• **TASK ITEM**
Return exactly the lines that run from the one containing "Your assignment: locate the black robot" to the end of the entries, with both ends included.
*** Opening of RECORDS ***
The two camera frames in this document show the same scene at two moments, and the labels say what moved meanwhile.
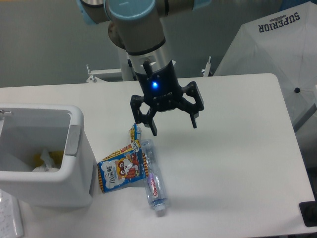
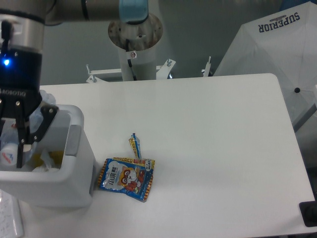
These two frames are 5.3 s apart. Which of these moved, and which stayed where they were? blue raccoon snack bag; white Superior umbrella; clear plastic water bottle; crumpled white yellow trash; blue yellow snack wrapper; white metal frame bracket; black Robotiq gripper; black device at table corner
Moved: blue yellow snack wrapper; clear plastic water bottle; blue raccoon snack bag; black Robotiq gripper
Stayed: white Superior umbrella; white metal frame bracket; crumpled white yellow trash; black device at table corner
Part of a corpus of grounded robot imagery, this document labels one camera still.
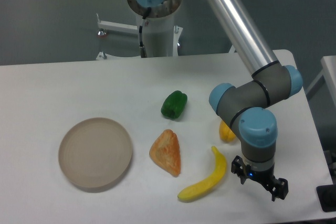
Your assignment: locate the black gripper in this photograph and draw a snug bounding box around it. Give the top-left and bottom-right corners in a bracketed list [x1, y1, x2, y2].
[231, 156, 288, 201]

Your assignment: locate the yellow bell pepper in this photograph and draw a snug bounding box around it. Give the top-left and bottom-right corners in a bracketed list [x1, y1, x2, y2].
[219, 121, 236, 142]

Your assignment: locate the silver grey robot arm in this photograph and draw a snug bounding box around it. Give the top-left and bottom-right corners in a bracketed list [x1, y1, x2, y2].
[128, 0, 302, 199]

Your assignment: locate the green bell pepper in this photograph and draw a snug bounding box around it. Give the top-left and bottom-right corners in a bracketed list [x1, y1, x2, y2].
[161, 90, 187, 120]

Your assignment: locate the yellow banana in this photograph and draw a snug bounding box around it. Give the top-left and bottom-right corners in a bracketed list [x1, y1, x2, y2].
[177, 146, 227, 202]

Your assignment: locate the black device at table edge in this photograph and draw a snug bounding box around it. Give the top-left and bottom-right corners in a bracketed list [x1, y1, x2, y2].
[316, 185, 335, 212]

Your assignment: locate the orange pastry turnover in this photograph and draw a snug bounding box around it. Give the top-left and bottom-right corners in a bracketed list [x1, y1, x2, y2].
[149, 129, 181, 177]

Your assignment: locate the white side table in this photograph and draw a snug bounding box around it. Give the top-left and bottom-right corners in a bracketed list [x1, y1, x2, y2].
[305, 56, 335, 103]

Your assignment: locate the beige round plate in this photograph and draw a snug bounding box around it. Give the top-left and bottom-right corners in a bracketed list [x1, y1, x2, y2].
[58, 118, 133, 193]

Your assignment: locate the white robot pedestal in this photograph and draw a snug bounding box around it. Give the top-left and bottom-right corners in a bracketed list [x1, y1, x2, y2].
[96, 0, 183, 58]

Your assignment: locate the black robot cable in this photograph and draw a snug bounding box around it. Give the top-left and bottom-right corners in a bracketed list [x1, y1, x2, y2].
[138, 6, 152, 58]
*** Close of RECORDS ***
• **PROBLEM SOLUTION**
Your assignment: locate the black robot cable in this photograph and draw a snug bounding box around it. Give the top-left and bottom-right corners in a bracketed list [x1, y1, x2, y2].
[138, 6, 152, 58]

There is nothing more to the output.